— Task brief —
Which lines of the material hold the word "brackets"? Copy each one.
----- Collected material -----
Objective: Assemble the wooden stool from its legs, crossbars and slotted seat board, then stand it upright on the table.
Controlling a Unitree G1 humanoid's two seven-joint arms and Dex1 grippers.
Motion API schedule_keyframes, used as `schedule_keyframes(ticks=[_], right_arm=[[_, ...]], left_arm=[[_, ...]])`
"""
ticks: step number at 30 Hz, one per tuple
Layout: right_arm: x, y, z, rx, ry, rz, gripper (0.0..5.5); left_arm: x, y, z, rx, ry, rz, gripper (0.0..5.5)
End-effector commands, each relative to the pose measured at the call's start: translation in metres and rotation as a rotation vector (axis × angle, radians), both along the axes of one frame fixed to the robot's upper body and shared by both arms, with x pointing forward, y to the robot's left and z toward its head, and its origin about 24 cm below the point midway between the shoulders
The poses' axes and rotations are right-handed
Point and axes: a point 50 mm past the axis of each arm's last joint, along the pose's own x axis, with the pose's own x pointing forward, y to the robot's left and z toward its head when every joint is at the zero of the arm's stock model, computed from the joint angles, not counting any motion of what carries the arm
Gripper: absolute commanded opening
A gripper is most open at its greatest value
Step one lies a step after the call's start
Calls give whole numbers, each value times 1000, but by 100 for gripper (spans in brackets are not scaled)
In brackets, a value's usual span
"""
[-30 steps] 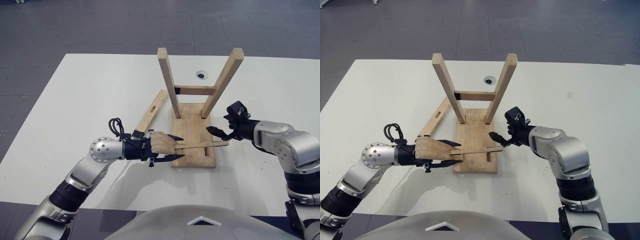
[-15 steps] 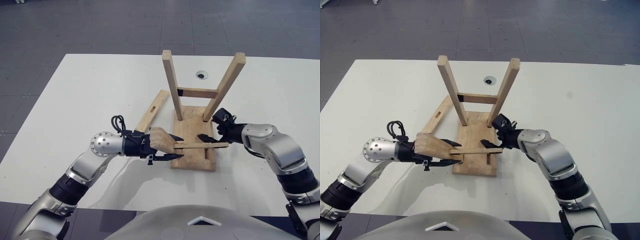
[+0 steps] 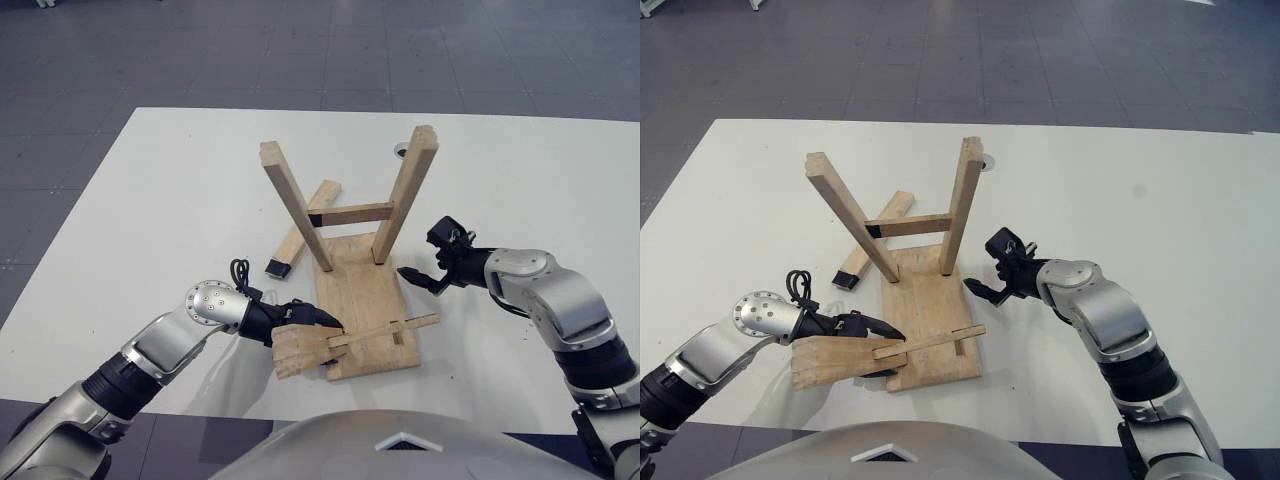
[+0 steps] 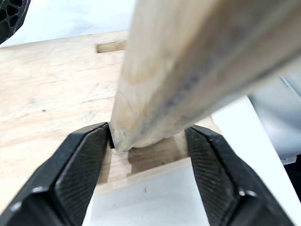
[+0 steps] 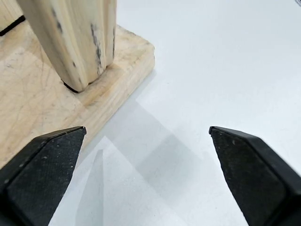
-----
— Problem solution —
Calls give whole numbers, each value times 1000, but by 100 for gripper (spans in brackets are not scaled)
In brackets, a value's usual span

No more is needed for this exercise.